Report back each line of the records that contains the string "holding".

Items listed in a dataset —
════════

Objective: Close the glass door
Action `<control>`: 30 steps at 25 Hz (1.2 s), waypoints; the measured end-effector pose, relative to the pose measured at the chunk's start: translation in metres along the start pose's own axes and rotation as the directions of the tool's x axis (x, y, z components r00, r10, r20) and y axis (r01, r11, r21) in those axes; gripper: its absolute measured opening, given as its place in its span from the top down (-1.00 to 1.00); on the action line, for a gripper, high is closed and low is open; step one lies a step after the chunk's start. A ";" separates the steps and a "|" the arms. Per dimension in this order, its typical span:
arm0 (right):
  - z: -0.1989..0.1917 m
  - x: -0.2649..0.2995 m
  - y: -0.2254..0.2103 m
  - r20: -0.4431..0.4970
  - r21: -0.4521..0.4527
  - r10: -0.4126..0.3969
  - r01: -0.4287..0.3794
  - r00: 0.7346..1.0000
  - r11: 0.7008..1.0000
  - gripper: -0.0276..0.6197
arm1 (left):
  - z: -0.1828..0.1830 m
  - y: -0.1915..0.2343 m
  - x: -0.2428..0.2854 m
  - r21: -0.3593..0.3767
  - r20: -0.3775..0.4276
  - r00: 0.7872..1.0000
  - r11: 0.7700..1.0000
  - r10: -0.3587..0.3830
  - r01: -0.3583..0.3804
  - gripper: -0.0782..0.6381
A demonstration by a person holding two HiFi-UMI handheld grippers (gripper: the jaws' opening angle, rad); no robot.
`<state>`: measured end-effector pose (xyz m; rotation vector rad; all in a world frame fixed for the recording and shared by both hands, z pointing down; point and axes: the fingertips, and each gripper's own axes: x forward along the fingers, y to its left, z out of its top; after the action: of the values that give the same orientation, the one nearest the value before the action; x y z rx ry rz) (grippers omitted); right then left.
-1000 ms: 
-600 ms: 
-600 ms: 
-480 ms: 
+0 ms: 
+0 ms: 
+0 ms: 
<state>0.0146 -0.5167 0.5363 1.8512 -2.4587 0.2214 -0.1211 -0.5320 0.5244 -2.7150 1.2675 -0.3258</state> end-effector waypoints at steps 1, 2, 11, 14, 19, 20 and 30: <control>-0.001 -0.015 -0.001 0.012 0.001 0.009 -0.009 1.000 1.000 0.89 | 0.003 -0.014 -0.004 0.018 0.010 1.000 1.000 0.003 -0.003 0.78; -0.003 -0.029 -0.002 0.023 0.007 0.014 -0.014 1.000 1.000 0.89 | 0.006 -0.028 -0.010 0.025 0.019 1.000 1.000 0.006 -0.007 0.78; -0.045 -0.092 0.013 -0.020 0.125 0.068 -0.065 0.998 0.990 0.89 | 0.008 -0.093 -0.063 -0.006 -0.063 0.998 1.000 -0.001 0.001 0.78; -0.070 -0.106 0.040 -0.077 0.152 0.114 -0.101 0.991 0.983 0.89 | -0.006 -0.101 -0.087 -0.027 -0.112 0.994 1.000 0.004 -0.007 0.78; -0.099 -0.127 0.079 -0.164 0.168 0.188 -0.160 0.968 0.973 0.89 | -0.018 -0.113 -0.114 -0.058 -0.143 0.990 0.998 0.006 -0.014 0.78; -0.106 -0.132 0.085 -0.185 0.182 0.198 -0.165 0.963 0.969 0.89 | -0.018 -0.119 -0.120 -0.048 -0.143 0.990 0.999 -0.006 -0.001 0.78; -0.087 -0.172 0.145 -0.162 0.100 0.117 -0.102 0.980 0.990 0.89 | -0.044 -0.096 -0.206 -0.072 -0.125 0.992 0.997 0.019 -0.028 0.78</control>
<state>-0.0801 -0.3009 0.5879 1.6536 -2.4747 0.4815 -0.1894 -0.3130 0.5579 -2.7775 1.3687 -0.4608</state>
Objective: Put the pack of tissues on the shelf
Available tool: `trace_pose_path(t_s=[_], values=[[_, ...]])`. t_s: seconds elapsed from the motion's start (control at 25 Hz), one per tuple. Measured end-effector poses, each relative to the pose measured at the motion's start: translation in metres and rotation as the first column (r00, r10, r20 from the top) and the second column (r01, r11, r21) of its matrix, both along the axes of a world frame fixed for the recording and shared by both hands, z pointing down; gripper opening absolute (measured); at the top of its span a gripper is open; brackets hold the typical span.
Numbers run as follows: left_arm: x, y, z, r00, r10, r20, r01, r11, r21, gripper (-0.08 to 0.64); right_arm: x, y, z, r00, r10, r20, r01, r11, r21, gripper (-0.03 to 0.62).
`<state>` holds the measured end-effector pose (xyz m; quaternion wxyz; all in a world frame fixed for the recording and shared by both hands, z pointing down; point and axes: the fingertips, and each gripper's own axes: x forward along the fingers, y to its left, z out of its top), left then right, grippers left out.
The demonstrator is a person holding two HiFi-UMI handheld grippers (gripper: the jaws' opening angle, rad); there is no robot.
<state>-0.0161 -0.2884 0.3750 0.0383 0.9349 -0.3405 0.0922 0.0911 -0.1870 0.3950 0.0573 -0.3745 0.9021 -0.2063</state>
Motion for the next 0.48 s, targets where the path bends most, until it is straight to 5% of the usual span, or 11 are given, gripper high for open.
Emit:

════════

Response —
A demonstration by a person holding two HiFi-UMI handheld grippers (gripper: the jaws' opening angle, rad); no robot.
The demonstrator is a person holding two HiFi-UMI handheld grippers (gripper: the jaws' opening angle, rad); there is no robot.

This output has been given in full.